I’d like to know in how far the database between the official release 20.0.1 and the current master branch are compatible. The background: I did a test installation of 20.0.1 on a Linux OpenSuse 15.3 machine, updated to the current master branch, and PBS failed to restart.
Ok, a bit more in detail:
I downloaded the rpm package for 20.0.1 from the GitHub page.
I switched to root account via su.
I did an installation via “rpm -i”
I started PBS via “systemctl start pbs”. Worked perfectly.
I stopped PBS.
# rpm -i openpbs-server-20.0.1-0.x86_64.rpm
# systemctl start pbs
… Feb 12 16:24:55 dc2pbs4v systemd[1]: Started Portable Batch System. # systemctl stop pbs
I switched back to a standard user account.
Now, I checked out the latest master branch of the development using git (2021, Feb 12th)
I changed the version number to “20.1.2” by editing the configure.ac - nothing more.
I compiled the code and created rpms (./autogen.sh, ./configure --prefix=/opt/pbs --libexecdir=/opt/pbs/libexec, make dist, rpmbuild -bb openpbs.spec in prepared SPECS folder)
I switched to root account via su.
I initiated an update by installing the created rpm.
PBS fails to start.
# rpm -U openpbs-server-20.1.2-0.x86_64.rpm # systemctl start pbs Job for pbs.service failed because the control process exited with error code.

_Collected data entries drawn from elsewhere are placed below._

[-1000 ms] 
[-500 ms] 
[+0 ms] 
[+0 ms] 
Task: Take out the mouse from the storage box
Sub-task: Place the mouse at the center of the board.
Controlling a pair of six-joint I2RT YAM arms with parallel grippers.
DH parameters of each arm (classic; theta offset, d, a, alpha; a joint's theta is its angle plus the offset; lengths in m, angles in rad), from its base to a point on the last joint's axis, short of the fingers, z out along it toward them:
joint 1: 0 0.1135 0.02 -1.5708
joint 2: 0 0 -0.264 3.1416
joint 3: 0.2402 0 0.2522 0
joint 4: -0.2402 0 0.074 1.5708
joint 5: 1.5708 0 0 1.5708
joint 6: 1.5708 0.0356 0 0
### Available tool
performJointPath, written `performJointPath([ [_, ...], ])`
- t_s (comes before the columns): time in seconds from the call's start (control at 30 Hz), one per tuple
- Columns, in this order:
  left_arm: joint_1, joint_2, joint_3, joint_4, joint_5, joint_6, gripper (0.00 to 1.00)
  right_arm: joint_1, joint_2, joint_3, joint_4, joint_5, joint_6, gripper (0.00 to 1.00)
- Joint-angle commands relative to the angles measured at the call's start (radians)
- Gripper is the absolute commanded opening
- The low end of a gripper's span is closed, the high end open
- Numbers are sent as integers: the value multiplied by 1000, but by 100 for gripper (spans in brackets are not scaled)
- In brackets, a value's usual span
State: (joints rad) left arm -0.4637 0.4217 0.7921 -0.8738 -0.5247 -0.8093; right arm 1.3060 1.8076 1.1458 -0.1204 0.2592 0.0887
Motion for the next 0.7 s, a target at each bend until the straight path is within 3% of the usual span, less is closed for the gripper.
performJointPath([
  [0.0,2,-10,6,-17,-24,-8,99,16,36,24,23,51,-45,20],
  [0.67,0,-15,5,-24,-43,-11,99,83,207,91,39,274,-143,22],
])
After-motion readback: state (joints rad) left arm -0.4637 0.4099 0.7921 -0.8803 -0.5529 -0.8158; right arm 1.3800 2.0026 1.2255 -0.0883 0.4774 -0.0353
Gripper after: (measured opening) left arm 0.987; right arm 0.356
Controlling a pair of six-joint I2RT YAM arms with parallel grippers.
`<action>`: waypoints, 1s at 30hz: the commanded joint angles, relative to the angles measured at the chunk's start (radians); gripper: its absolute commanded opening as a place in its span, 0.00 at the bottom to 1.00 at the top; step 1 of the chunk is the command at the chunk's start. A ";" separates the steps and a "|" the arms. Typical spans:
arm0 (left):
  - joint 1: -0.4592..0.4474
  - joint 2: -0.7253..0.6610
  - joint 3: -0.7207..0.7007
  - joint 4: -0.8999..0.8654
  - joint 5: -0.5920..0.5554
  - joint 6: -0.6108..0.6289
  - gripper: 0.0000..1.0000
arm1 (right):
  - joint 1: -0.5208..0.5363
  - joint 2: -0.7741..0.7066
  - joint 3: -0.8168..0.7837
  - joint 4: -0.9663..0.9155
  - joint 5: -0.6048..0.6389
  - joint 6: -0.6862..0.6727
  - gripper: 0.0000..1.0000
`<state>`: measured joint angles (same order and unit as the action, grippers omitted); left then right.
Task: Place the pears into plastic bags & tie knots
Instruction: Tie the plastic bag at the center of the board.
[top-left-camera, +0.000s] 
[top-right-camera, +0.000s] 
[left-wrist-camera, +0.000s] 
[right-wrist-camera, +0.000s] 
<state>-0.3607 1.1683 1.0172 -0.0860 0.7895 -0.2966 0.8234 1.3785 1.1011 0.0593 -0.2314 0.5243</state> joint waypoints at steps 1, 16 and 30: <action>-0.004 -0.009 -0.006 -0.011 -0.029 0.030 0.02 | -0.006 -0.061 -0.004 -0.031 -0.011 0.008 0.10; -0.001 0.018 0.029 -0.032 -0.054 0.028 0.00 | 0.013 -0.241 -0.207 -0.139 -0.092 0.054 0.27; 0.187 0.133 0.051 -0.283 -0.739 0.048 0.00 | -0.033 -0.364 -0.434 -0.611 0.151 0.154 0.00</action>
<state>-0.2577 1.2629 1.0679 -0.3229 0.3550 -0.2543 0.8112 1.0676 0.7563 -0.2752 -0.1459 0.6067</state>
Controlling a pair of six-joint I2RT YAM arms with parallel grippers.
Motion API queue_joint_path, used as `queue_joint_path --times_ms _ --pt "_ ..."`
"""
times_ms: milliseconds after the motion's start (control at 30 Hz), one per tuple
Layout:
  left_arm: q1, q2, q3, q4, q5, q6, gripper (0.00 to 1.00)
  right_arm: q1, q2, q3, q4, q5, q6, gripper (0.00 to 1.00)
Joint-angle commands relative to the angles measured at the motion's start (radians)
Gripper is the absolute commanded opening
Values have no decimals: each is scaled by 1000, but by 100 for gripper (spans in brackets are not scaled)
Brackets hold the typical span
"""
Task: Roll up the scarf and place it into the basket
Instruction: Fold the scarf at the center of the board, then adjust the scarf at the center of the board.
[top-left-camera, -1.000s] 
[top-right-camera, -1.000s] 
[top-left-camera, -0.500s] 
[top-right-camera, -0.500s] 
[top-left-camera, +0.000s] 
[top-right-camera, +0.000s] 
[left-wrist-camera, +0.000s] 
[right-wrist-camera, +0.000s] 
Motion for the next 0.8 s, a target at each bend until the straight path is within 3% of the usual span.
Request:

See "systemctl status pbs.service" and "journalctl -xe" for details.
# systemctl status pbs.service Feb 12 16:27:35 dc2pbs4v systemd[1]: pbs.service: Failed with result 'exit-code'.
# less /var/spool/pbs/server_logs/20210212 02/12/2021 16:27:08;0006;Server@dc2pbs4v;Fil;Server@dc2pbs4v;Version 20.1.2, started, initialization type = 1 02/12/2021 16:27:08;0002;Server@dc2pbs4v;Svr;Server@dc2pbs4v;pbs_status_db exit code 1 02/12/2021 16:27:08;0002;Server@dc2pbs4v;Svr;Server@dc2pbs4v;Starting PBS dataservice 02/12/2021 16:27:10;0002;Server@dc2pbs4v;Svr;Server@dc2pbs4v;Prepare of statement insert_jobfailed: ERROR: column "ji_jid" of relation "job" does not exist LINE 1: ...at,ji_quetime,ji_rteretry,ji_fromsock,ji_fromaddr,ji_jid,ji_... ^ 42703
Do you have any clue? Are the databases not compatible?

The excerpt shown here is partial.